Repeat exactly, please, the lines that begin at the start of the listing and end at the line holding "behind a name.".
=== EXERCISE DATA ===
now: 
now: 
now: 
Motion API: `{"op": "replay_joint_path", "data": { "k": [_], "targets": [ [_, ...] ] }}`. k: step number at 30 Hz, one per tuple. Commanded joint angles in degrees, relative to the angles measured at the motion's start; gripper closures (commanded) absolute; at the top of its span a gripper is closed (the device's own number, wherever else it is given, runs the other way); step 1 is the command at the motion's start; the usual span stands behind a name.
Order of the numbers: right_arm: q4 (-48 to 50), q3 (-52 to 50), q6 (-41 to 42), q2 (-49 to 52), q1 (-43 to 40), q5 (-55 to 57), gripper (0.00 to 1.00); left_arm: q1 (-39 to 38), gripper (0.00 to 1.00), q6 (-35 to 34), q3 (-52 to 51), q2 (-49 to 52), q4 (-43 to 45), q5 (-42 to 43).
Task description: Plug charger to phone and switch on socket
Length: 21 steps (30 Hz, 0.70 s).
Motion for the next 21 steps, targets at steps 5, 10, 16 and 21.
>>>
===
# [RESPONSE AREA]
now: 
now: 
now: 
Motion API: `{"op": "replay_joint_path", "data": { "k": [_], "targets": [ [_, ...] ] }}`. k: step number at 30 Hz, one per tuple. Commanded joint angles in degrees, relative to the angles measured at the motion's start; gripper closures (commanded) absolute; at the top of its span a gripper is closed (the device's own number, wherever else it is given, runs the other way); step 1 is the command at the motion's start; the usual span stands behind a name.

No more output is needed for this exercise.